## Exercise details
In the data below, locate each line with the word "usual" and list it.

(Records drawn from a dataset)

Segment Open

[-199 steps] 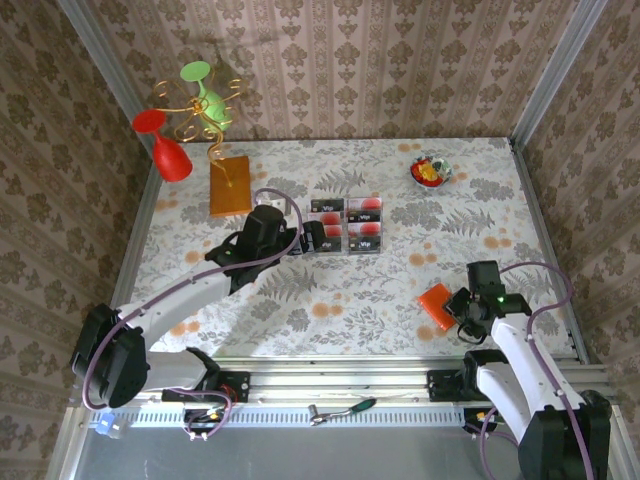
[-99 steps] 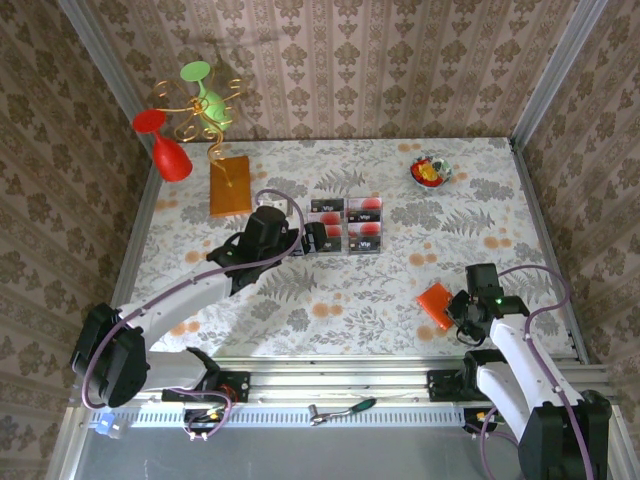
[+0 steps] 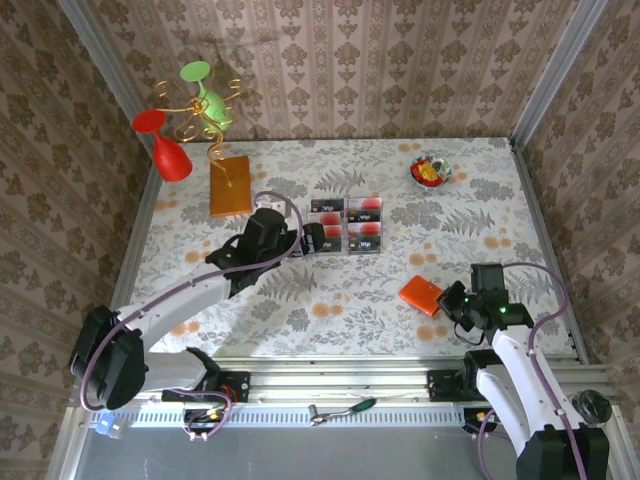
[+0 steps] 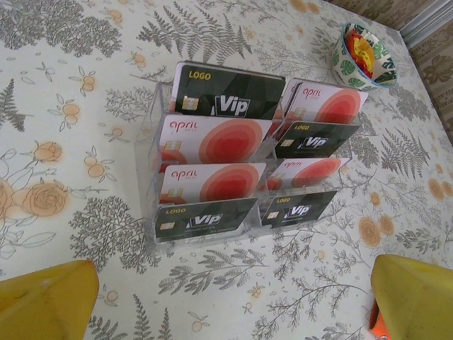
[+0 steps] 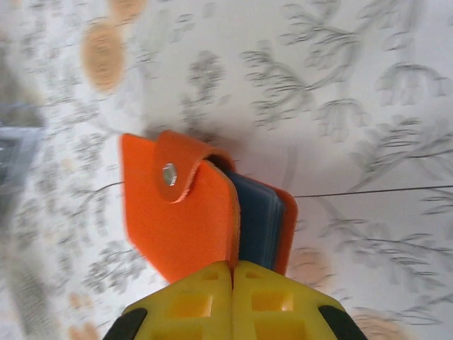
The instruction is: Put the credit cards into the card holder
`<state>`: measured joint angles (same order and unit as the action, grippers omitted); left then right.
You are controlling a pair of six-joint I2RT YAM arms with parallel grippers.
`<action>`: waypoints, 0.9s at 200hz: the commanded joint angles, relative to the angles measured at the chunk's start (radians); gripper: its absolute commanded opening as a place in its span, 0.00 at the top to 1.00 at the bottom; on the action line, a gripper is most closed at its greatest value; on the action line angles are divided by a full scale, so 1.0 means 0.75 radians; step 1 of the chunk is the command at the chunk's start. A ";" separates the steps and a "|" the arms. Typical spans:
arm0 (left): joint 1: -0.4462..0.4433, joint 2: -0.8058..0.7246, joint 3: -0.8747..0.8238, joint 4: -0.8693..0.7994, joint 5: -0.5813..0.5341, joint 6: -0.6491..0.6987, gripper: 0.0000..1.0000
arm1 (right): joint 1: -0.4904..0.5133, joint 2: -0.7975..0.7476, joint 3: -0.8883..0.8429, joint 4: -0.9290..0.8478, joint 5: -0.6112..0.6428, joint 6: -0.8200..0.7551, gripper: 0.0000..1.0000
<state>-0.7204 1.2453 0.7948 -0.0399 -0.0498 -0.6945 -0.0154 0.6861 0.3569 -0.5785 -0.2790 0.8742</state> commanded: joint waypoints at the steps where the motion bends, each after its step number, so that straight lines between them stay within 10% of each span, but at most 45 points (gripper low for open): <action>1: -0.009 -0.071 -0.058 0.056 0.004 -0.064 0.00 | 0.032 -0.028 0.073 0.116 -0.193 0.086 1.00; 92: 0.006 -0.167 -0.207 0.386 0.168 -0.437 0.00 | 0.715 0.270 0.400 0.607 0.229 0.441 1.00; 180: -0.004 -0.136 -0.201 0.571 0.115 -0.609 0.04 | 0.933 0.618 0.716 0.909 0.448 0.532 1.00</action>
<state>-0.7197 1.1431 0.6441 0.3038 0.0544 -1.1061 0.6636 1.1267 0.8658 -0.0002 -0.0303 1.2194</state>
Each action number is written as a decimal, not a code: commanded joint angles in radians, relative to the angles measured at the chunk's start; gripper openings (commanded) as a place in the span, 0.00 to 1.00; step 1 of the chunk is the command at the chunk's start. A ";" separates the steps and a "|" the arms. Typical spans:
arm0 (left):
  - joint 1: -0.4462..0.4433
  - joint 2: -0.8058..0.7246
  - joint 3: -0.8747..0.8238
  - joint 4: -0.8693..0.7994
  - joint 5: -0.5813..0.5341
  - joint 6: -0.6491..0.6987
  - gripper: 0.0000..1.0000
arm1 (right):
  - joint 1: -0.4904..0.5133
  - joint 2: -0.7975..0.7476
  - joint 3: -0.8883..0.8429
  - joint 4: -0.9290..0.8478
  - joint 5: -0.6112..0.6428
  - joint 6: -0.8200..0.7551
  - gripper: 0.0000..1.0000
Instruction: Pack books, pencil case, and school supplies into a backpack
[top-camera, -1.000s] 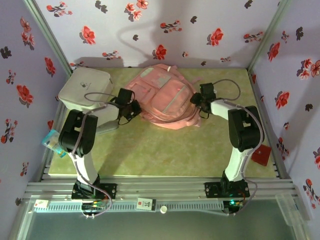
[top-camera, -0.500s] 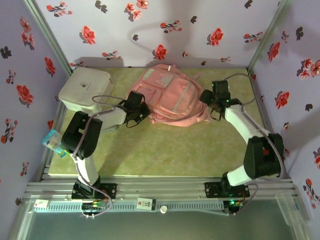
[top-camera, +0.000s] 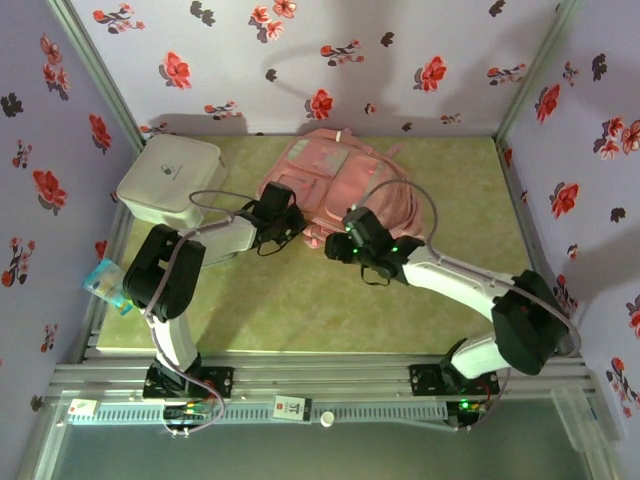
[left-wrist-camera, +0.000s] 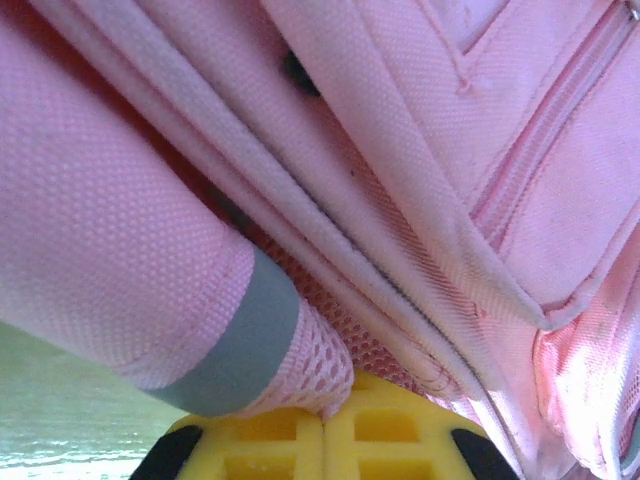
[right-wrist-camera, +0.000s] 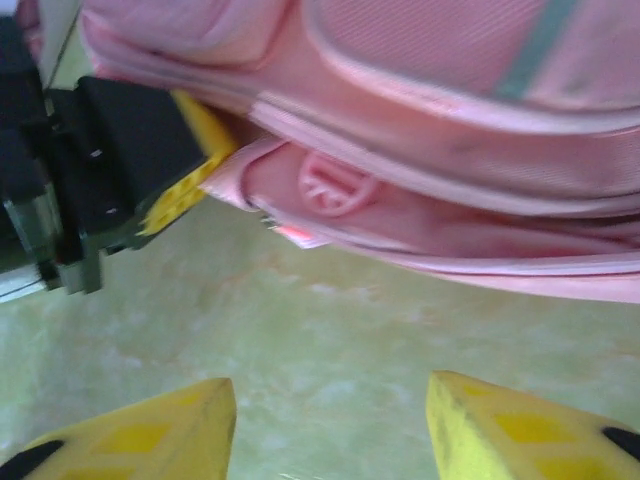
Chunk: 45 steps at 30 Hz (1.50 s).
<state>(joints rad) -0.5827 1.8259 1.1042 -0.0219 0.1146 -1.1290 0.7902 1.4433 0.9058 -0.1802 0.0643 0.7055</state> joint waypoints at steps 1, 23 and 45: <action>-0.019 -0.063 0.055 0.076 0.046 -0.012 0.00 | 0.018 0.074 -0.004 0.118 0.011 0.034 0.43; -0.032 -0.076 0.077 0.057 0.078 -0.009 0.00 | -0.003 0.378 0.183 0.144 0.161 -0.034 0.27; -0.037 -0.064 0.083 0.058 0.089 -0.006 0.00 | -0.027 0.387 0.232 0.107 0.256 -0.063 0.16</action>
<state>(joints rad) -0.6006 1.8088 1.1389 -0.0189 0.1440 -1.1435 0.7891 1.8313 1.1118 -0.0803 0.2405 0.6537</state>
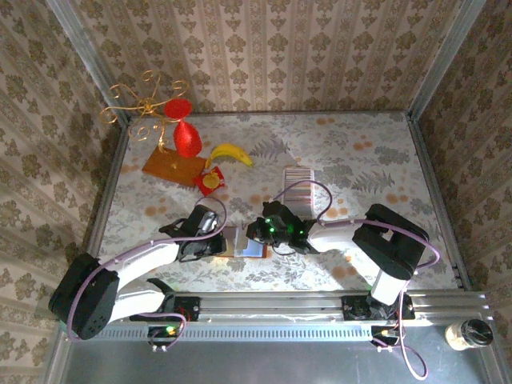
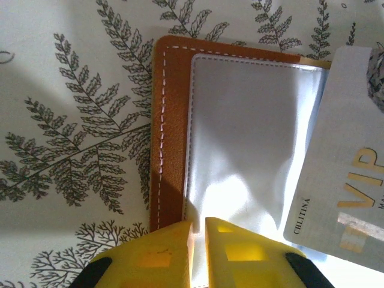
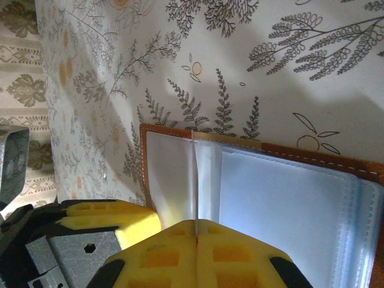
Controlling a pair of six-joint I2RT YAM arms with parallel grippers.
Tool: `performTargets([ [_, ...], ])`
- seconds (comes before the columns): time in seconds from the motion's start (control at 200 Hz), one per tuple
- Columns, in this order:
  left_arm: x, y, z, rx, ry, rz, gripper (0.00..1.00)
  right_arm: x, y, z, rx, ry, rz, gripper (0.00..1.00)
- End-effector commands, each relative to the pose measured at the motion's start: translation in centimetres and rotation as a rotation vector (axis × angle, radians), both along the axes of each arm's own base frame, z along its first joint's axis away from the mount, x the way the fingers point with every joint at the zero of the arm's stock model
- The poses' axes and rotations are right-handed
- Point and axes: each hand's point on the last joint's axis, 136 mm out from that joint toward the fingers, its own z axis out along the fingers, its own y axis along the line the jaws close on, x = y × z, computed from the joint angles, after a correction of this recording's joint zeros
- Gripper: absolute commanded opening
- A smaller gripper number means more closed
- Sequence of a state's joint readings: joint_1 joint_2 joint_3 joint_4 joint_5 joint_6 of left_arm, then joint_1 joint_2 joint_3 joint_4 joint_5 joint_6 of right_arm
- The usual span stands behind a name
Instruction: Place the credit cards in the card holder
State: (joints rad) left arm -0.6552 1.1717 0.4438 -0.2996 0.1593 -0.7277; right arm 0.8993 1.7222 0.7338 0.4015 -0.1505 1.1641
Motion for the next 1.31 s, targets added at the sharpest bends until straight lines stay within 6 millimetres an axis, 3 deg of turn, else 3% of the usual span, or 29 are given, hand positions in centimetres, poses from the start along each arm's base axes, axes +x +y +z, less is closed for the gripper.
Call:
performTargets([
  [0.0, -0.8, 0.8, -1.2, 0.058, 0.022, -0.021, 0.13, -0.1, -0.6, -0.8, -0.01, 0.011, -0.024, 0.0],
  [0.25, -1.0, 0.9, -1.4, 0.059, 0.028, -0.02, 0.12, -0.5, -0.7, -1.4, -0.008, 0.035, -0.031, 0.0],
  [0.71, -1.2, 0.8, -1.6, 0.056, 0.034, -0.019, 0.12, -0.7, 0.8, -1.0, 0.085, 0.059, -0.018, 0.0],
  [1.3, -1.3, 0.7, -1.6, 0.054, 0.036, -0.02, 0.13, -2.3, -0.6, -2.5, -0.036, 0.14, 0.051, 0.0],
])
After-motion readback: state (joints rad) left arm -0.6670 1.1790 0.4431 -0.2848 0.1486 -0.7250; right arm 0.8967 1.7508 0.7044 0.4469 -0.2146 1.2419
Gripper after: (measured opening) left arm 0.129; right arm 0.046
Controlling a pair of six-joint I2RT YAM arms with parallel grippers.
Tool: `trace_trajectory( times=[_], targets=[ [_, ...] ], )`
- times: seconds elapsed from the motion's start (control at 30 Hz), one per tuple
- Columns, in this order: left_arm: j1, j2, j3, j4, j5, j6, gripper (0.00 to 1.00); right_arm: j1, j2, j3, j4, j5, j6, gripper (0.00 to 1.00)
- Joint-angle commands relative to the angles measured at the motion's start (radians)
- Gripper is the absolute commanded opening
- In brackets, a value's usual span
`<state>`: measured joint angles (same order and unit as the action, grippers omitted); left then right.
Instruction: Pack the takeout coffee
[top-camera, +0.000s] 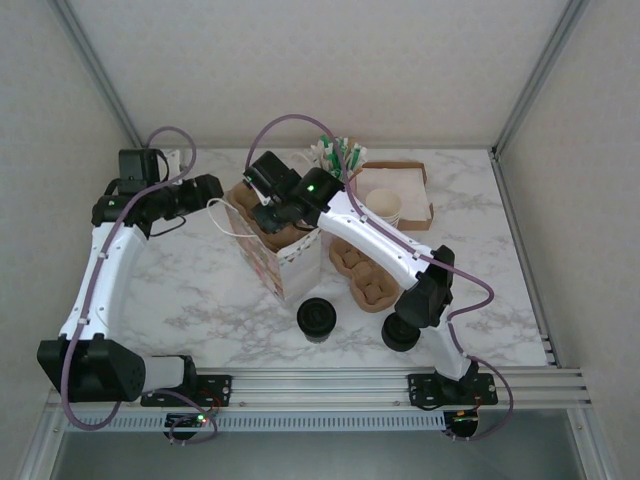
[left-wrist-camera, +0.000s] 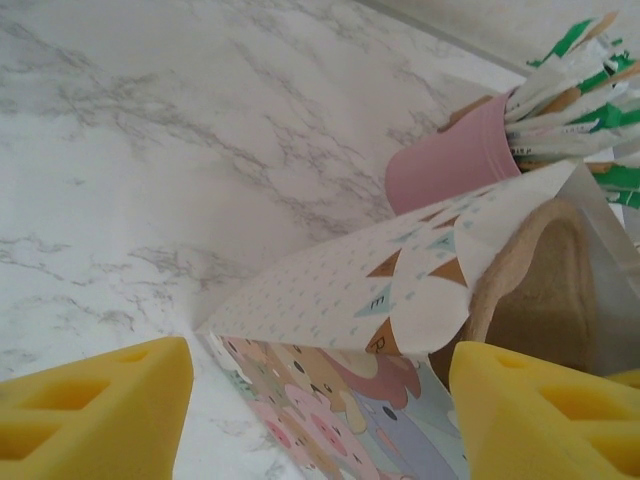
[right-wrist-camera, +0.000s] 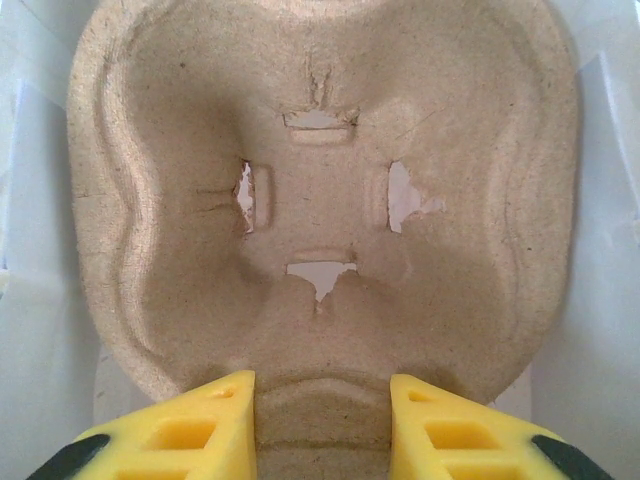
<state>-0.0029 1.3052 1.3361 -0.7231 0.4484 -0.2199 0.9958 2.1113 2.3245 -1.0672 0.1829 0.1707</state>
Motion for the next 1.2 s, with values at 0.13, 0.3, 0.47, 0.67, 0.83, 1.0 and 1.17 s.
trace_trajectory(
  times=[0.13,0.3,0.47,0.67,0.83,1.0,1.17],
  targets=[
    [0.006,0.008,0.037,-0.051,0.064,0.013,0.66,0.009,-0.013,0.022,-0.01,0.012,0.009,0.33],
    [0.006,0.014,0.066,-0.08,0.089,0.005,0.66,0.01,-0.013,0.025,-0.01,0.011,0.007,0.33],
    [0.007,0.045,0.083,-0.108,0.078,0.005,0.66,0.009,-0.013,0.027,-0.013,0.01,0.007,0.33],
    [0.007,0.097,0.105,-0.131,0.09,-0.002,0.65,0.01,-0.014,0.024,-0.014,0.005,0.008,0.32],
    [0.006,0.106,0.107,-0.126,0.093,-0.007,0.65,0.009,-0.013,0.022,-0.014,0.0,0.009,0.32],
    [0.007,0.115,0.112,-0.113,0.047,-0.032,0.65,0.01,-0.013,0.018,-0.017,-0.004,0.01,0.32],
    [0.007,0.117,0.107,-0.086,0.028,-0.058,0.66,0.013,-0.019,0.013,-0.018,-0.006,0.01,0.32]
  ],
)
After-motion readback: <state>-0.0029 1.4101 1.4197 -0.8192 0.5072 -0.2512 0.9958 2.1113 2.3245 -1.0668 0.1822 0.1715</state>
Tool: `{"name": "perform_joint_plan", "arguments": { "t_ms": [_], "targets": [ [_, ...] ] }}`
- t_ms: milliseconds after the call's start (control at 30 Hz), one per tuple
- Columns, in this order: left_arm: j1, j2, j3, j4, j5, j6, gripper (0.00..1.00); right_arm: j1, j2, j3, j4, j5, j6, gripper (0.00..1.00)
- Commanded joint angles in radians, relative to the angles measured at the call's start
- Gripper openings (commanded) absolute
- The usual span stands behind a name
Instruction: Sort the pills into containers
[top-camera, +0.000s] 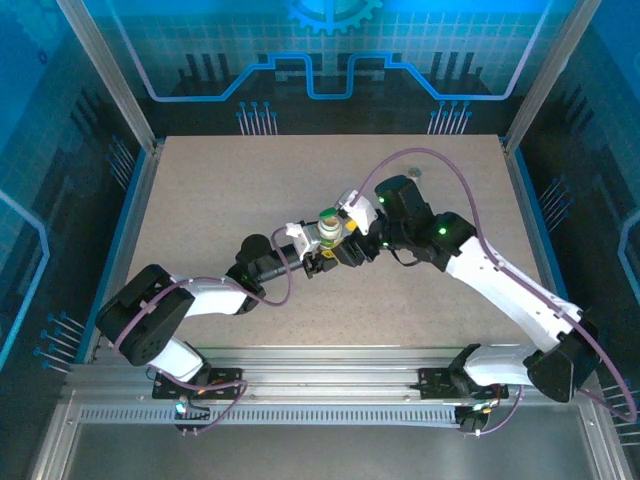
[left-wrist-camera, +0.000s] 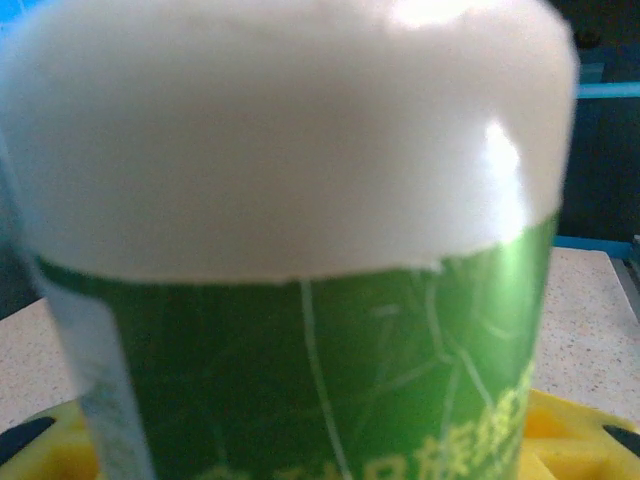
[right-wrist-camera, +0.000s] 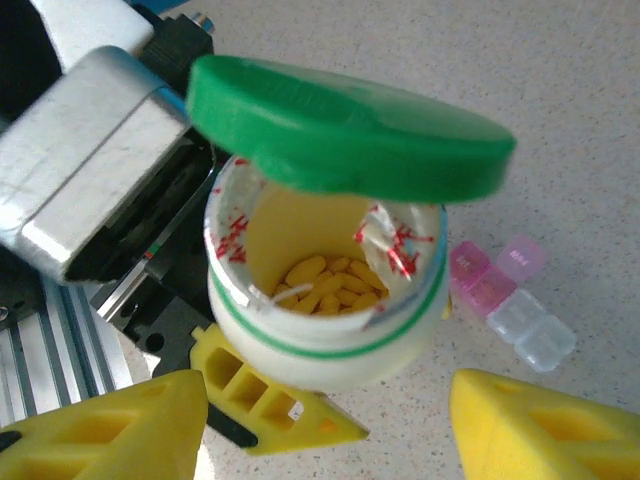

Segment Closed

## Answer box
- The usual span stands behind a name
Motion for the next 1.31 s, targets added at the sharpest bends until straight lines stay within 6 millimetres an axis, 3 deg of turn, else 3% of the usual span, or 29 are given, hand positions in centimetres, poses from the start along each arm's base axes, axes +x +y +z, less is closed for the gripper.
- In brackets, a value's usual span
- The usual span stands behind a name

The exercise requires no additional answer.